» **EXERCISE GOAL**:
Repeat every record below exactly, leaving out the pictures.

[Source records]
+---+

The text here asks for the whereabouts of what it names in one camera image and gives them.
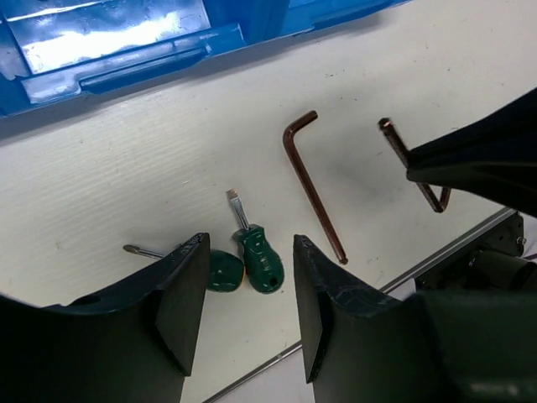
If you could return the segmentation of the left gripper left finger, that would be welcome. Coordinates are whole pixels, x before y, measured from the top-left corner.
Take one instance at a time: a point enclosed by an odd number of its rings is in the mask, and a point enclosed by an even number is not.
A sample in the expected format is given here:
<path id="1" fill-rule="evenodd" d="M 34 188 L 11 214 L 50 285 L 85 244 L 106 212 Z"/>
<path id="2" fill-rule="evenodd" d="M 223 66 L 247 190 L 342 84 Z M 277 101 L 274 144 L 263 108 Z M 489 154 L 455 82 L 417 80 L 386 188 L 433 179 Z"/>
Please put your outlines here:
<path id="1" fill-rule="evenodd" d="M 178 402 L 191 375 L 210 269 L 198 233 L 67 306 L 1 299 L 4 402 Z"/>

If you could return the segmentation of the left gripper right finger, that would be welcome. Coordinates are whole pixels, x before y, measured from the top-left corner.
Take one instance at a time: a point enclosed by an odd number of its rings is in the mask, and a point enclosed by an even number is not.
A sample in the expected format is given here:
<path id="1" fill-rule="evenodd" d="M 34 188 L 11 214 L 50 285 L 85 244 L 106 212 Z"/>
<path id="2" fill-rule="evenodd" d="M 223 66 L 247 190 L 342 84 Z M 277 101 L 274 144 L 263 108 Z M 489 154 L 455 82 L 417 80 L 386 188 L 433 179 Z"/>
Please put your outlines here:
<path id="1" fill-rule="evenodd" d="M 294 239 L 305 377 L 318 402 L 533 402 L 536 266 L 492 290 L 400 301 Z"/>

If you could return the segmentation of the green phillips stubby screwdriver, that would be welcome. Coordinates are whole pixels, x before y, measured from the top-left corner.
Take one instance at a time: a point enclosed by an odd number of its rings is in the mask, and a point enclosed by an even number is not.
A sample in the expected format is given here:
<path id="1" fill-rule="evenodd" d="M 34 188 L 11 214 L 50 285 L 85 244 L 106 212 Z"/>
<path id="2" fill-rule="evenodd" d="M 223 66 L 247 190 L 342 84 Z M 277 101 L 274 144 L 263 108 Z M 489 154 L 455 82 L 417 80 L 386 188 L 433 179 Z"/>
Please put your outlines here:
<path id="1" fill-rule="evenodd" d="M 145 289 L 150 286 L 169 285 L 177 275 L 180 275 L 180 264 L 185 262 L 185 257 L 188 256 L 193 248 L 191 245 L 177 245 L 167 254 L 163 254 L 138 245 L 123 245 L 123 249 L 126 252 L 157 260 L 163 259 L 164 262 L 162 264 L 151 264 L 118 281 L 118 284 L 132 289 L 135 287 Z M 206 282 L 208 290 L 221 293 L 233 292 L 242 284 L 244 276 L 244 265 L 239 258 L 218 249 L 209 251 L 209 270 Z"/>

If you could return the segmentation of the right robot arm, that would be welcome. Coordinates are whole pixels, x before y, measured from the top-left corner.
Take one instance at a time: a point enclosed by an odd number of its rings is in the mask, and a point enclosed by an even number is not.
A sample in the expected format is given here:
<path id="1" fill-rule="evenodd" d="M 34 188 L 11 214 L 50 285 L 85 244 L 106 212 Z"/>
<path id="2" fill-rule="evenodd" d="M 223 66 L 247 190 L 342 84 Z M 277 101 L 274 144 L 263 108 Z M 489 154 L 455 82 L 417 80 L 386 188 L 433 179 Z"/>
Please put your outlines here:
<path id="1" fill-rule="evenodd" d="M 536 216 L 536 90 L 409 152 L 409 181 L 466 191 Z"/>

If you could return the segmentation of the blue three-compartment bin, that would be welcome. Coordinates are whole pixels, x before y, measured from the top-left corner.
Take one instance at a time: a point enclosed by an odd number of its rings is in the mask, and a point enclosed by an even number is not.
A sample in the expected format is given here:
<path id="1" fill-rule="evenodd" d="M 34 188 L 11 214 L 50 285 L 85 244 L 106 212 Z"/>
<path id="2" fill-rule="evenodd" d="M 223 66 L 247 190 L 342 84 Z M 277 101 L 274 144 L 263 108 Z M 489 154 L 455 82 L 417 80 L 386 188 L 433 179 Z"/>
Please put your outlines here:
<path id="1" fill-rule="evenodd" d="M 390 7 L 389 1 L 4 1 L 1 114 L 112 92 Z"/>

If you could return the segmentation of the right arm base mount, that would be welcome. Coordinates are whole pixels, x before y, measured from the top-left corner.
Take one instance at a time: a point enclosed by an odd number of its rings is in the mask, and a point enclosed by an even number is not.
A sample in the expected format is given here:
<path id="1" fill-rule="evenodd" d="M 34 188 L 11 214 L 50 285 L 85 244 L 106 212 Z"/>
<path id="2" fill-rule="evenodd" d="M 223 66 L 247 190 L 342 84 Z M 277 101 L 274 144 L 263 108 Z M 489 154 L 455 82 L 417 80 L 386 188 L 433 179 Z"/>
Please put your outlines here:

+---+

» **EXERCISE RESPONSE**:
The text here asks for the whereabouts of what it names in one camera image and gives them.
If you could return the segmentation of the left gripper left finger, that would be welcome. Coordinates are whole pixels, x before y, measured from the top-left corner.
Take one instance at a time: a point enclosed by an odd number of its rings is in the mask, and a point enclosed by an even number is not.
A sample in the expected format is given here:
<path id="1" fill-rule="evenodd" d="M 34 188 L 11 214 L 50 285 L 85 244 L 106 212 Z"/>
<path id="2" fill-rule="evenodd" d="M 223 66 L 247 190 L 342 84 Z M 277 101 L 274 144 L 263 108 Z M 489 154 L 455 82 L 417 80 L 386 188 L 433 179 Z"/>
Please put your outlines here:
<path id="1" fill-rule="evenodd" d="M 178 402 L 191 375 L 210 269 L 198 233 L 67 306 L 1 299 L 4 402 Z"/>

If you could return the segmentation of the left gripper right finger, that would be welcome. Coordinates are whole pixels, x before y, measured from the top-left corner.
Take one instance at a time: a point enclosed by an odd number of its rings is in the mask, and a point enclosed by an even number is not.
A sample in the expected format is given here:
<path id="1" fill-rule="evenodd" d="M 34 188 L 11 214 L 50 285 L 85 244 L 106 212 Z"/>
<path id="2" fill-rule="evenodd" d="M 223 66 L 247 190 L 342 84 Z M 277 101 L 274 144 L 263 108 Z M 489 154 L 455 82 L 417 80 L 386 188 L 433 179 Z"/>
Please put your outlines here:
<path id="1" fill-rule="evenodd" d="M 294 239 L 305 377 L 318 402 L 533 402 L 536 266 L 492 290 L 400 301 Z"/>

If you could return the segmentation of the green phillips stubby screwdriver, that would be welcome. Coordinates are whole pixels, x before y, measured from the top-left corner.
Take one instance at a time: a point enclosed by an odd number of its rings is in the mask, and a point enclosed by an even number is not.
A sample in the expected format is given here:
<path id="1" fill-rule="evenodd" d="M 34 188 L 11 214 L 50 285 L 85 244 L 106 212 Z"/>
<path id="2" fill-rule="evenodd" d="M 223 66 L 247 190 L 342 84 Z M 277 101 L 274 144 L 263 108 Z M 489 154 L 455 82 L 417 80 L 386 188 L 433 179 Z"/>
Please put your outlines here:
<path id="1" fill-rule="evenodd" d="M 145 289 L 150 286 L 169 285 L 177 275 L 180 275 L 180 264 L 185 262 L 185 257 L 188 256 L 193 248 L 191 245 L 177 245 L 167 254 L 163 254 L 138 245 L 123 245 L 123 249 L 126 252 L 157 260 L 163 259 L 164 262 L 162 264 L 151 264 L 118 281 L 118 284 L 132 289 L 135 287 Z M 206 282 L 208 290 L 221 293 L 233 292 L 242 284 L 244 276 L 244 265 L 239 258 L 218 249 L 209 251 L 209 270 Z"/>

If you could return the segmentation of the right robot arm, that would be welcome. Coordinates are whole pixels, x before y, measured from the top-left corner.
Take one instance at a time: a point enclosed by an odd number of its rings is in the mask, and a point enclosed by an even number is not.
A sample in the expected format is given here:
<path id="1" fill-rule="evenodd" d="M 34 188 L 11 214 L 50 285 L 85 244 L 106 212 Z"/>
<path id="2" fill-rule="evenodd" d="M 223 66 L 247 190 L 342 84 Z M 277 101 L 274 144 L 263 108 Z M 489 154 L 455 82 L 417 80 L 386 188 L 433 179 Z"/>
Please put your outlines here:
<path id="1" fill-rule="evenodd" d="M 536 216 L 536 90 L 409 152 L 409 181 L 466 191 Z"/>

If you could return the segmentation of the blue three-compartment bin, that would be welcome. Coordinates are whole pixels, x before y, measured from the top-left corner.
Take one instance at a time: a point enclosed by an odd number of its rings is in the mask, and a point enclosed by an even number is not.
A sample in the expected format is given here:
<path id="1" fill-rule="evenodd" d="M 34 188 L 11 214 L 50 285 L 85 244 L 106 212 Z"/>
<path id="2" fill-rule="evenodd" d="M 223 66 L 247 190 L 342 84 Z M 277 101 L 274 144 L 263 108 Z M 489 154 L 455 82 L 417 80 L 386 188 L 433 179 Z"/>
Please put your outlines here:
<path id="1" fill-rule="evenodd" d="M 390 7 L 389 1 L 4 1 L 1 114 L 112 92 Z"/>

If you could return the segmentation of the right arm base mount, that would be welcome. Coordinates are whole pixels, x before y, measured from the top-left corner.
Take one instance at a time: a point enclosed by an odd number of its rings is in the mask, and a point enclosed by an even number is not.
A sample in the expected format is given here:
<path id="1" fill-rule="evenodd" d="M 34 188 L 11 214 L 50 285 L 85 244 L 106 212 Z"/>
<path id="2" fill-rule="evenodd" d="M 223 66 L 247 190 L 342 84 Z M 277 101 L 274 144 L 263 108 Z M 489 154 L 455 82 L 417 80 L 386 188 L 433 179 Z"/>
Please put your outlines here:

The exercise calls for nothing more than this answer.